What makes quantum advantage possible in this problem is entanglement – and lots of it. A compound quantum system is said to be entangled when its subsystems are correlated in a nonclassical way. A simple example might be a pair of qubits (quantum bits) for which measuring the state of one qubit gives you information about the state of the other in a way that cannot be reproduced by any classical correlation. In their work, the UAB-CUNY physicists used a geometric measure of entanglement: the “distance” between the state of the system and a state in which all subsystems are separable (that is, not entangled). If this distance is too short, the protocol fails entirely.

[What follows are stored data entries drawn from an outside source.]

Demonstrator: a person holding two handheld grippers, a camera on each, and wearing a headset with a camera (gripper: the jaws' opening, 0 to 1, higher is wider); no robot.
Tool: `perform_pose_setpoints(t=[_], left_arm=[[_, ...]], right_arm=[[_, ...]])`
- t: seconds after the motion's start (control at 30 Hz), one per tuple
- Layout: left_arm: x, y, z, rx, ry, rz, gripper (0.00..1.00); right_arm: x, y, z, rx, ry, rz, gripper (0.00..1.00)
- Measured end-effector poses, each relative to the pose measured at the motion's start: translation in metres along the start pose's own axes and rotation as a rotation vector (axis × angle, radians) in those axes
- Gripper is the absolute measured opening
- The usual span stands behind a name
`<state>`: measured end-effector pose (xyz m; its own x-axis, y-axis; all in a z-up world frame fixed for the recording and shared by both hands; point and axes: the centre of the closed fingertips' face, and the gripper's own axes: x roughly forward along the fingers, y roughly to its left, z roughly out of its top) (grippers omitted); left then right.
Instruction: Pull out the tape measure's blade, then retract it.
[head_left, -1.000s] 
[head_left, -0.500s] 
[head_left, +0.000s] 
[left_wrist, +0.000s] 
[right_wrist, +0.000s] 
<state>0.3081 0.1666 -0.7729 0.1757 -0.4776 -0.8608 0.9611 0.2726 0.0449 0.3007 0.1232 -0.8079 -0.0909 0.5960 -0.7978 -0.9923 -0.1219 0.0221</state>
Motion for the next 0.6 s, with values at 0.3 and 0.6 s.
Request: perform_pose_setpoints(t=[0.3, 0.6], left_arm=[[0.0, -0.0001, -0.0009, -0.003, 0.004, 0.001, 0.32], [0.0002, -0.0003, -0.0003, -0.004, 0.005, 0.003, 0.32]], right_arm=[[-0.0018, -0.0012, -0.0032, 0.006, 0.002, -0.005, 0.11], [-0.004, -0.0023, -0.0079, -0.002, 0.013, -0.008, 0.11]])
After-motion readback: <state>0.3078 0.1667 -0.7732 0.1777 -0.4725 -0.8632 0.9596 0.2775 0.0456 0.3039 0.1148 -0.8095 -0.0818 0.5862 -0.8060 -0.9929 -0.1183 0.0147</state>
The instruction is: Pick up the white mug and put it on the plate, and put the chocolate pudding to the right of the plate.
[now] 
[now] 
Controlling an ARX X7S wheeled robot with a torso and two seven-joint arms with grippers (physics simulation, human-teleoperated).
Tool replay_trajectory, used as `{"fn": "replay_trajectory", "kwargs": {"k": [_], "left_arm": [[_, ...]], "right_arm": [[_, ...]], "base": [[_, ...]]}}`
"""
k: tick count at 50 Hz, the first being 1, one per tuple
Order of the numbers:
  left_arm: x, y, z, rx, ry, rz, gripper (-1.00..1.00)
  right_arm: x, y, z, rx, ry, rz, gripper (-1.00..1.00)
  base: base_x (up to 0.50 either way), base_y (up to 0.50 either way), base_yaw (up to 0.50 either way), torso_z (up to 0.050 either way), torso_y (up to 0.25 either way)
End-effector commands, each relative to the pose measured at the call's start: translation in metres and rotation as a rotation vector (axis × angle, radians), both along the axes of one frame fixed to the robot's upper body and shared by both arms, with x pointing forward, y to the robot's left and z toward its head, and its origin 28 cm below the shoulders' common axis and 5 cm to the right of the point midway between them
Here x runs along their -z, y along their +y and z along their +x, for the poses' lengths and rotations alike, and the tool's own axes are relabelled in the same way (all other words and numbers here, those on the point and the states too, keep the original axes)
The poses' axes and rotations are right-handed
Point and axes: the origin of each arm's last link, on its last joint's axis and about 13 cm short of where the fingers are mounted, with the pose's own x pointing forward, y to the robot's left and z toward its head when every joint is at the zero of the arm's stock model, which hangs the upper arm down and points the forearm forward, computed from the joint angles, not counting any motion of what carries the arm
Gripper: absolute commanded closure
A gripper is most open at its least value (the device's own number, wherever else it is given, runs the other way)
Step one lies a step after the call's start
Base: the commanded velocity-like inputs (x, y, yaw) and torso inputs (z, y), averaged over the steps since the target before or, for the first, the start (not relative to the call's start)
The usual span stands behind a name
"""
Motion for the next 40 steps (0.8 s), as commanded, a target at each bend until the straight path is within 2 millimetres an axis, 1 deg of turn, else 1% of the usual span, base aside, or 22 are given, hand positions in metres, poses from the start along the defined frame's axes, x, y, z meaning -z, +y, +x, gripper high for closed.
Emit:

The crucial point is that entanglement allows information about the permutation to be stored in genuinely nonlocal correlations among particles (the “cards” in the deck), rather than in properties of each particle/card individually. In effect, the “memory” needed to identify the parity is written into the joint quantum state. No single particle carries the answer, but the system as a whole does. This is precisely what classical systems cannot replicate: once local labels are lost, there is nowhere left for the information to hide.

Can one do better than √n ?

The fact that the threshold for quantum advantage scales with √n  is one of the most intriguing aspects of the work. At present, the reason for this remains an open question. While Diebra and colleagues emphasize that the scaling is provably optimal within quantum mechanics, they acknowledge that a more intuitive or fundamental explanation is still missing. Finding such an explanation could illuminate broader principles governing how quantum systems compress and protect global information.

While the parity-identification problem has no immediate known applications, understanding how properties can be inferred from limited information is also crucial when dealing with realistic quantum devices, where noise, decoherence and imperfect measurements severely restrict what information can be accessed. Results like this therefore suggest that some computational or informational tasks may remain feasible even when our view of the system is drastically incomplete.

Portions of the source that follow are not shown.